Activity:
Please return the listing exactly as it stands, skipping any pictures.

Extracted information:
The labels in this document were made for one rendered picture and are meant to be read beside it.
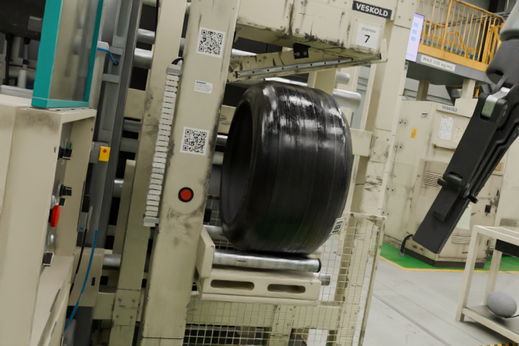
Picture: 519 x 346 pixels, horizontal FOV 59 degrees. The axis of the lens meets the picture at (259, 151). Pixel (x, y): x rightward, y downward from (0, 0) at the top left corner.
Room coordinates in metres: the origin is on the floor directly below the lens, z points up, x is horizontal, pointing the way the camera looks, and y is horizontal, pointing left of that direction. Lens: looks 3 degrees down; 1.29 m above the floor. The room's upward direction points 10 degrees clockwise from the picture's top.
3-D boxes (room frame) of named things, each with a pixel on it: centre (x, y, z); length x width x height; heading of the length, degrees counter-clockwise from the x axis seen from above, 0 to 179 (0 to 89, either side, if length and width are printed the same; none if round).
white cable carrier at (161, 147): (1.35, 0.28, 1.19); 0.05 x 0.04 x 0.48; 16
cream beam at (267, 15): (1.81, -0.07, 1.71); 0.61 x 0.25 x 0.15; 106
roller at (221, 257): (1.36, -0.07, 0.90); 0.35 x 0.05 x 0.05; 106
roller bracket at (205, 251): (1.44, 0.14, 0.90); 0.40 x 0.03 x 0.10; 16
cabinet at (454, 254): (5.80, -2.56, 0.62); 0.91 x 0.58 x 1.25; 115

Response:
The labels in this document were made for one rendered picture and are meant to be read beside it.
Picture: 519 x 346 pixels, horizontal FOV 59 degrees. The axis of the lens meets the picture at (259, 151). Pixel (x, y): x rightward, y downward from (0, 0) at the top left corner.
Room coordinates in metres: the origin is on the floor directly below the lens, z points up, x is horizontal, pointing the way the camera looks, and y is horizontal, pointing left of that direction. Lens: looks 3 degrees down; 1.29 m above the floor. The room's upward direction points 10 degrees clockwise from the picture's top.
3-D boxes (room frame) of named things, each with a pixel on it: centre (x, y, z); length x width x height; heading of the length, degrees counter-clockwise from the x axis seen from above, 0 to 179 (0 to 89, either side, if length and width are printed the same; none if round).
white cable carrier at (161, 147): (1.35, 0.28, 1.19); 0.05 x 0.04 x 0.48; 16
cream beam at (267, 15): (1.81, -0.07, 1.71); 0.61 x 0.25 x 0.15; 106
roller at (221, 257): (1.36, -0.07, 0.90); 0.35 x 0.05 x 0.05; 106
roller bracket at (205, 251): (1.44, 0.14, 0.90); 0.40 x 0.03 x 0.10; 16
cabinet at (454, 254): (5.80, -2.56, 0.62); 0.91 x 0.58 x 1.25; 115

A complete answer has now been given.